In this particular case, he may -
some -- he may say to the client, there may -- there is a method by which I could get paid
and I will rely upon the Court's discretion
to do that, in which case he would have had
foregone the contingency fee arrangement.
Or, he may as in your case, Mr. Defeo, make a
decision that despite what the statute says,
we don't want to take that risk. We don't
want to take the risk of a Judge not giving
us money, so we will do a contingency. And,
I think once you undertake that agreement
then that will affect how the Court should
treat whether or not legal fees should be
added on. And, after considering all of it,
I decline to grant legal fees in connection
with the matter, for two particular reasons.
I re-read the Appellate Division
case of Furey v. County of Ocean. I'll give
you the cite, I think we all know it, it's
273 N.J. Super. at 300. And, in that
particular case the Appellate Division in and
-- in and of itself acknowledged that,
because of the way the credits are granted
that there is a fund by which your firm will
be compensated. It may not be compensated to
the full extent of the hours that were
performed in the -- in the case, but you will
be compensated pursuant to your best
judgment, business judgment that you made.
Also, I will also cite again to Counsel, the
case of Nickerson v. City of Newark, it's at
220 N.J. Super. 284. It's a Law Division
Case of 1987 vintage.
Nickerson v. City of Newark, 220 N.J. Super. 284 (Law Div. 1987) is distinguishable. Here, unlike in Nickerson, the loss is clearly economic and the beneficiary of the award of fees will not be the attorney. Rather, the decedent's widow and daughter will more fully recover their economic loss caused by the death,
as the award will relieve them of all or part of the contingent
fee they are subject to on the recovery of their loss.

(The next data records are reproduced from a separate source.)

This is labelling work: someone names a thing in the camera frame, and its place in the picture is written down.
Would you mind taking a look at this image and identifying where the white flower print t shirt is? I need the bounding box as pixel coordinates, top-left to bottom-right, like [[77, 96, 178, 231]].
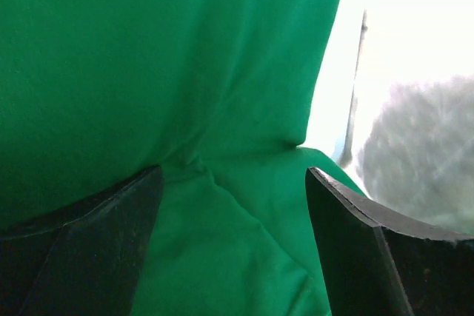
[[304, 0, 473, 234]]

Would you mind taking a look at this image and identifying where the green t shirt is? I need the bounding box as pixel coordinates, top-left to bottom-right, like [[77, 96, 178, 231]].
[[1, 0, 348, 315]]

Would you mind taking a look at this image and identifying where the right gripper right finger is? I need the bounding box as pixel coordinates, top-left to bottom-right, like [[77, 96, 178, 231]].
[[305, 167, 473, 316]]

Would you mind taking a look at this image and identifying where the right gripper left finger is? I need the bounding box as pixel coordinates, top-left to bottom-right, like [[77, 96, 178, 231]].
[[1, 165, 164, 315]]

In another context, that of the Law Against Discrimination
(LAD), we held that not only will the existence of a contingent
fee agreement not prevent the award of a reasonable attorney's
fee pursuant to N.J.S.A. 10:5-27.1, but that the contingent fee
agreement does not control the fee award which the court may in
its discretion grant. Szczepanski v. Newcomb Hosp. Med. Ctr.,
Inc.,
276 N.J. Super 11, 16-19 (App. Div.), aff'd
141 N.J. 346
(1994). Also in the context of the LAD, we held in Rendine v.
Pantzer,
276 N.J. Super. 398, 458-59 (App. Div. 1994), mod.
114 N.J. 292 (1995) that a fee enhancement based on contingency
(chance of recovery) considerations is permissible.
By citing these decisions involving statutory awards of
attorney's fees in the context of the LAD, we do not mean to
infer that the policy considerations with respect to the award of
fees against public entities or public employees are the same.
We cite these cases merely to point out that the existence of a
contingency fee retainer should not prevent the exercise of
statutory discretion by the judge in assessing a reasonable award
of fees pursuant to N.J.S.A. 59:9-5.
On remand, we consider it vital that the judge have in view
"the underlying policy as to damages" of the Tort Claims Act,
recognizing that it is to fully reimburse the economic loss of
the claimant. Report of Attorney General, supra. The judge must
also show an appreciation of the fact that when dealing with a
governmental entity, whether insured or not, the cost is
ultimately borne by the public. Thus, the judge has the task in
exercising discretion of fulfilling the statutory purpose in
awarding reasonable attorney's fees which are sufficient to
compensate the attorney for the work performed, while seeking
neither to encourage nor discourage attorneys from undertaking
meritorious causes of action against the governmental entity or
its employees. We are satisfied that the Legislature, in this
regard, intended that the fees awarded serve the public interest
as it pertains to those individuals who require redress in the
context of a recognition that limited public funds are available
for such purposes.
We reverse and remand for full and fair consideration of
plaintiff's application for attorney's fees pursuant to N.J.S.A.
59:9-5.
Footnote: 1There was no award for pain and suffering in the present case as it appeared that decedent died instantly.